In 1998, electronic component manufacturers discontinued 34,000 parts. In years 2001 and 2002, that number rose to 55,000 and 120,000 parts respectively according to PCNalert, a company that tracks supply base end-of-life notices. With recent market trends this rapidly growing rate may decline; however, the average yearly EOL level is expected to remain markedly high.
Companies that maintain large product portfolios, for example, can utilize over 25,000 semiconductor, passive, and magnetic components, which can be sourced by more than 300 manufacturers. Many of these products consist of 10-20 different suppliers providing some 20 to 50 different electronic components. Also, a majority of these products have a minimum life of 10 years, with many customers keeping them in service for decades, especially within the industrial, automotive, telecommunications, and military market sectors. Further, a sampling of 23,000 components utilized by some 10,000 products lead to the determination that approximately 54% of such components were beyond their mature phase of life, with some 34% declining in use, or identified for phase out. Moreover, a survey of Fortune 500 companies, conducted by CSM Strategies, reported that users of these types of components experienced, on average, a 3% per year rate of EOL for their active bill of materials (BOM)—this places a significant percentage of components at risk to EOL.

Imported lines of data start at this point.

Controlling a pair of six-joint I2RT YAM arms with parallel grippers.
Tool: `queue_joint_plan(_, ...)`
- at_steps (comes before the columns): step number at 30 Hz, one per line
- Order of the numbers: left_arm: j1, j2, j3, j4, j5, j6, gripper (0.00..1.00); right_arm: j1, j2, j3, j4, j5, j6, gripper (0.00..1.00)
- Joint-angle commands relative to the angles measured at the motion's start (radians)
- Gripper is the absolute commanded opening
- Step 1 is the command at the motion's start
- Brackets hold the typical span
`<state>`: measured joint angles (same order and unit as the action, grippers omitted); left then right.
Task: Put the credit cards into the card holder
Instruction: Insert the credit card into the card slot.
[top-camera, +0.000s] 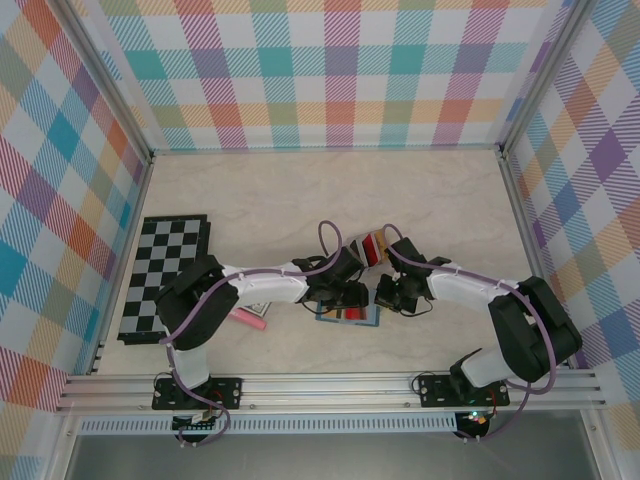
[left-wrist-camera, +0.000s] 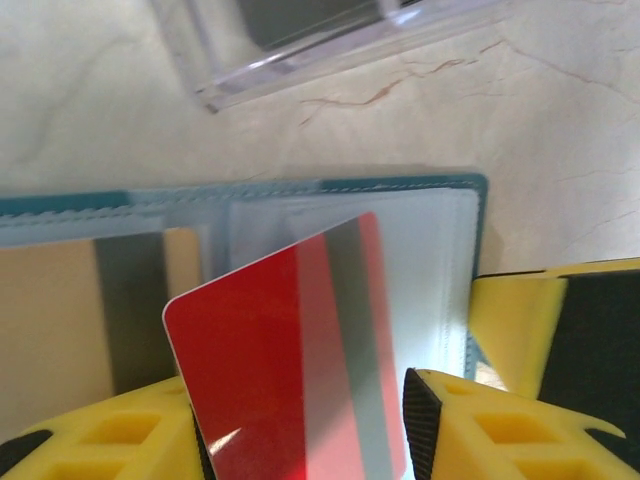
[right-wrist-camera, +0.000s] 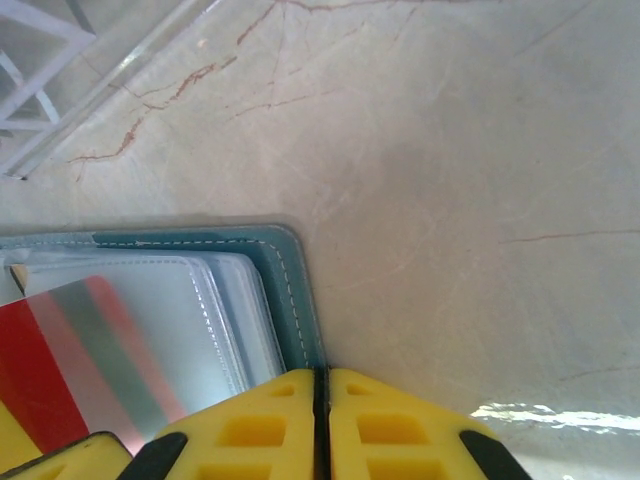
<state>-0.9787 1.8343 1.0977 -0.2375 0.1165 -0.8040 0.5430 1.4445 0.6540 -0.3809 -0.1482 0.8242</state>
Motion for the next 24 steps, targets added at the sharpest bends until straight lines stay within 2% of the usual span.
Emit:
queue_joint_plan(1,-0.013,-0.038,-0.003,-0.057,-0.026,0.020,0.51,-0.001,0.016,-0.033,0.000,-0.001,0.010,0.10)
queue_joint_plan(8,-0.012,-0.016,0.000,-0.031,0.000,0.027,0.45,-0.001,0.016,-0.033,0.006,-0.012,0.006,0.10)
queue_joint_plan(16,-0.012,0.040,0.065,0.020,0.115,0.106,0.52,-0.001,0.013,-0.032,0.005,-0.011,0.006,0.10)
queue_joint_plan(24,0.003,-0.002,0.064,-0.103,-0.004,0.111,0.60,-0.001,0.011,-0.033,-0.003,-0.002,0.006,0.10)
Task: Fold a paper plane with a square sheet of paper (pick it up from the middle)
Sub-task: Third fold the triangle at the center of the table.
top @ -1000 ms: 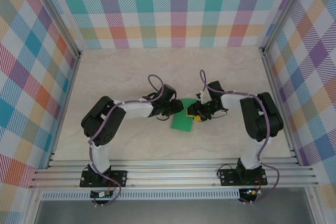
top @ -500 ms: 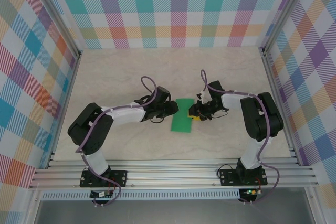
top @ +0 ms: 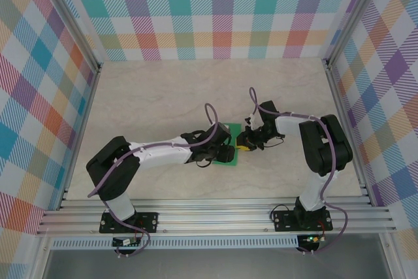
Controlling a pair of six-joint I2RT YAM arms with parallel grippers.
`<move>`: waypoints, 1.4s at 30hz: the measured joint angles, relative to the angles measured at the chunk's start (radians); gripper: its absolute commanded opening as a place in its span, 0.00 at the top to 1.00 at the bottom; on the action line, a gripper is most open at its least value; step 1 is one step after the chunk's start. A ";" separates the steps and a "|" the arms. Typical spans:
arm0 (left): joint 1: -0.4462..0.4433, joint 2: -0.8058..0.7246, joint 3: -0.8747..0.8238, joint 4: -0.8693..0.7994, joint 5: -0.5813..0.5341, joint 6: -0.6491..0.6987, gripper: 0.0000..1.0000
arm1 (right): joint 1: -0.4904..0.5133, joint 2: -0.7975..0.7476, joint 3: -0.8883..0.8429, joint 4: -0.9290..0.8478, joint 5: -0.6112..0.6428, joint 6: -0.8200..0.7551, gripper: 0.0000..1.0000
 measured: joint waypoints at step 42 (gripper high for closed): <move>-0.188 0.183 0.158 -0.170 -0.343 0.316 0.93 | 0.000 0.020 0.030 -0.038 -0.027 -0.023 0.86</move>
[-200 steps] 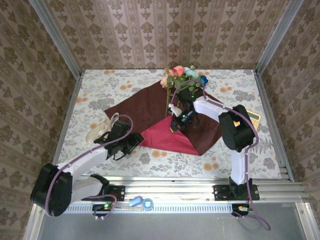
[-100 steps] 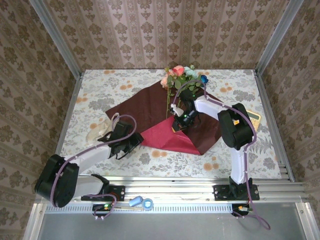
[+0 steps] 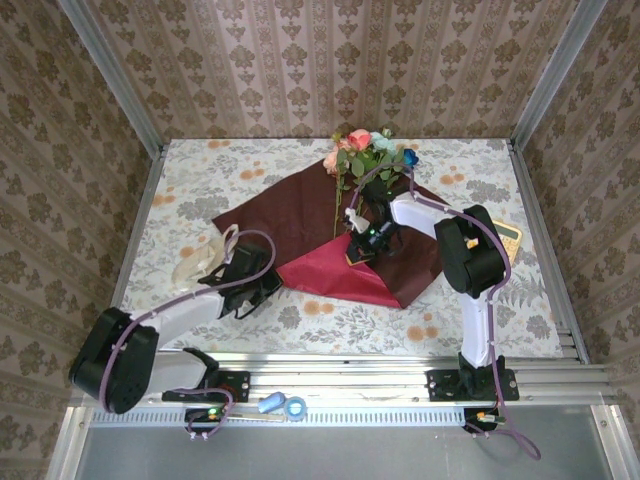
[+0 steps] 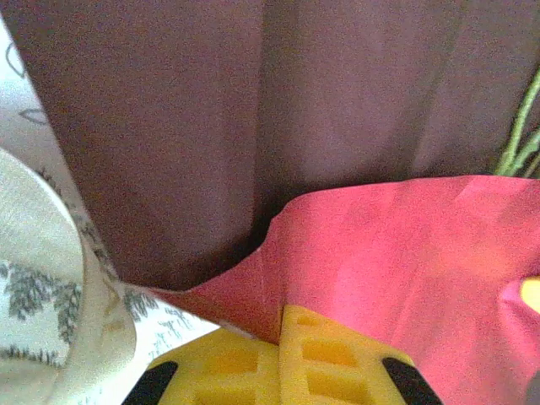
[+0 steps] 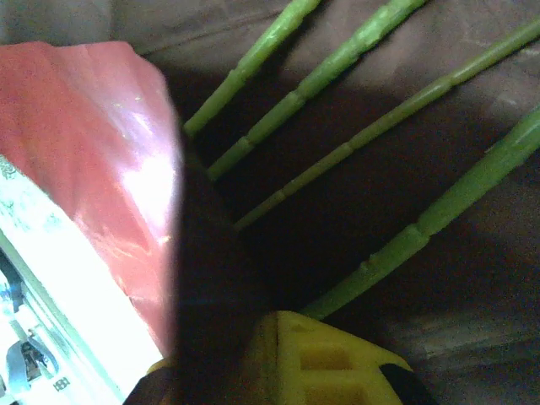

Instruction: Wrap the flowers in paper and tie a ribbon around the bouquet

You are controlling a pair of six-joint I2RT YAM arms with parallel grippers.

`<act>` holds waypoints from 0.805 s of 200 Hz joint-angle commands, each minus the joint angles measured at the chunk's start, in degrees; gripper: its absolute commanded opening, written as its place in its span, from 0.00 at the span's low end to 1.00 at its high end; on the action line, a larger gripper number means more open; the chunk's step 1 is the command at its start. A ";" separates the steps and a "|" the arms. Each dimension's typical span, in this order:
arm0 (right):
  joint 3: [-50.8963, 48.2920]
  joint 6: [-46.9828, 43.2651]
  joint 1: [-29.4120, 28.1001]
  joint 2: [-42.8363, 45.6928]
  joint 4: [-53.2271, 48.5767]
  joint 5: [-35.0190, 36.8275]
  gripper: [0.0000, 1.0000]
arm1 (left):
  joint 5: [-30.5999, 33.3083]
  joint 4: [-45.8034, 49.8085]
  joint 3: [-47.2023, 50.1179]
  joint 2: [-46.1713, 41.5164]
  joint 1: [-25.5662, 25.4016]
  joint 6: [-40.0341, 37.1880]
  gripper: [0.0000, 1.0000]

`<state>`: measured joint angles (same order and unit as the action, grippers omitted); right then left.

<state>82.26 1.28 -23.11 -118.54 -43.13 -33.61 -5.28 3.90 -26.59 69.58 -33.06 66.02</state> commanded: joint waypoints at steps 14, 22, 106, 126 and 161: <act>-3.78 9.41 0.23 8.22 4.61 6.64 0.31 | 0.94 5.11 1.58 -5.41 -1.13 5.71 0.00; -4.36 11.73 0.25 10.10 4.87 8.65 0.35 | 0.67 5.91 1.55 -6.26 -1.13 6.34 0.00; -23.95 63.09 -7.41 34.57 10.70 18.90 0.48 | -2.31 6.48 0.06 -4.89 -1.22 5.66 0.00; -32.59 81.39 -15.87 38.01 24.86 19.02 0.48 | -2.68 7.71 -0.63 -5.65 -1.34 4.89 0.00; -43.57 110.05 -26.67 33.74 56.22 27.47 0.51 | -4.61 8.62 -0.32 -6.97 -1.46 4.56 0.00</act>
<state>43.29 83.48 -45.84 -81.47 -12.01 -13.52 -7.77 10.31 -26.00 64.10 -34.11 71.75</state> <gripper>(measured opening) 0.507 0.062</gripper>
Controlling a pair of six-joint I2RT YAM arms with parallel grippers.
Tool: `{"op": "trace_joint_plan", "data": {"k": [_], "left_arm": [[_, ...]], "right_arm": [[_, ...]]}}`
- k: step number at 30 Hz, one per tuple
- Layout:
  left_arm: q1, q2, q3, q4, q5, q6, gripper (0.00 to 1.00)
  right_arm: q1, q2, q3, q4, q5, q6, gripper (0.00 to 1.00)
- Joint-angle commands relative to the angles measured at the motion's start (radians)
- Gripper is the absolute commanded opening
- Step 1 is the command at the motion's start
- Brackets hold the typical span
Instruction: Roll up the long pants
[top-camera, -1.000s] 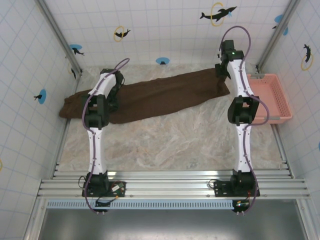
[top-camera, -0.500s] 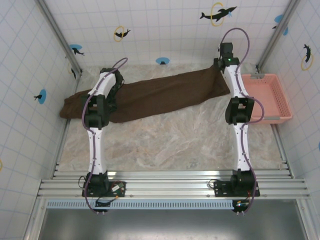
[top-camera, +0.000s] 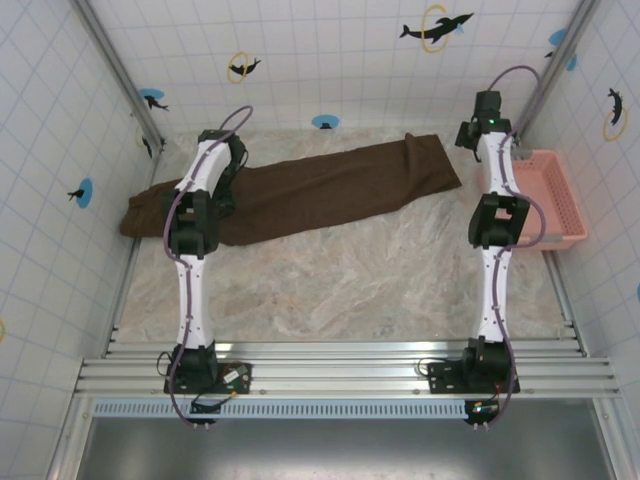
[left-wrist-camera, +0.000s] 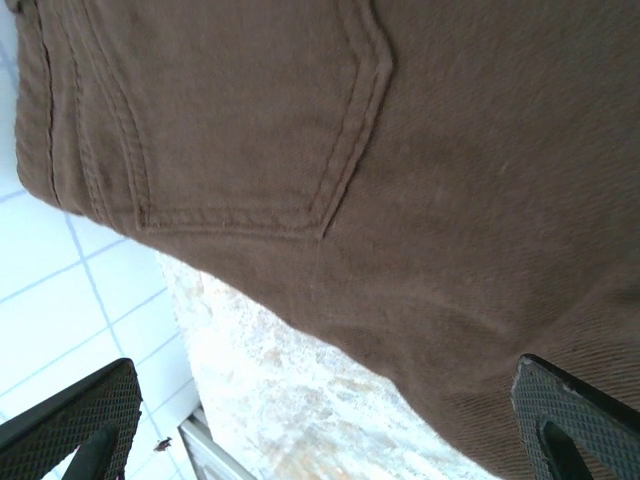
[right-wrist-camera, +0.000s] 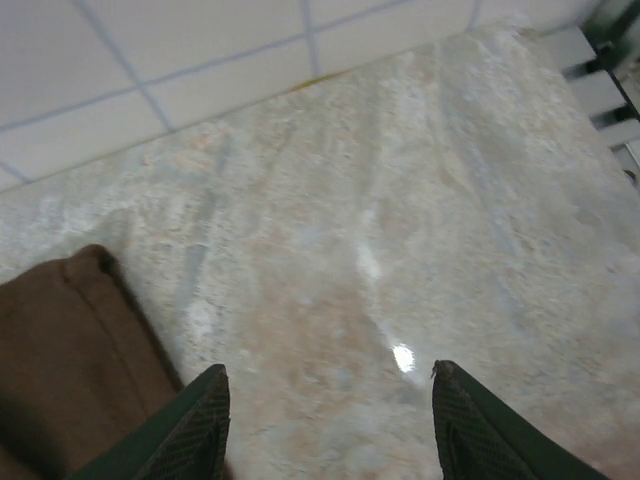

An aggregation of the aforementioned factors, present a problem of not “if”, but “when” will a given product be affected by end-of-life events. Conventional mitigation of an EOL occurrence does nothing to anticipate or elevate within a near horizon, the probable occurrences of the next event on the same product. Consequently, product changes driven by these events are typically disjoint, which places an increasing burden on already constrained development and continuation engineering resources. Such demand leads to accelerated inventory costs due to bridge buys needed to maintain product shipments until resources can be implemented. This ultimately results in decreased revenue, increased risk to new product development, and customer dissatisfaction.
The burden on constrained development and continuation engineering resources can be further mitigated with the subject invention through use of viability assessment tools used in conjunction with planning and prioritization tools. Since the impact of components at risk to EOL requires strategic considerations during planning processes and project prioritization the use of viability assessment and analysis can facilitate the planning and prioritization stages during a product life cycle. Viability assessment has been defined in an IEEE transaction paper as the measure of the Producibility, Supportability, and Evolvability of a product. The underlying premise of viability assessment is that the economic well-being of a company is inextricably linked to the sustainability of products. Currently there is no connection between viability assessment and obsolescence risk and no way to measure the viability of a product. Companies today are forced to chose between various projects that are competing for resource bandwidth and funding, and require a consistent set of and methodology for determining viability factors to be considered during planning processes and to assist with project prioritization. Therefore, to improve viability, planning must be conducted on a proactive basis to increase productivity and efficiency as a metric to assist in viability product management.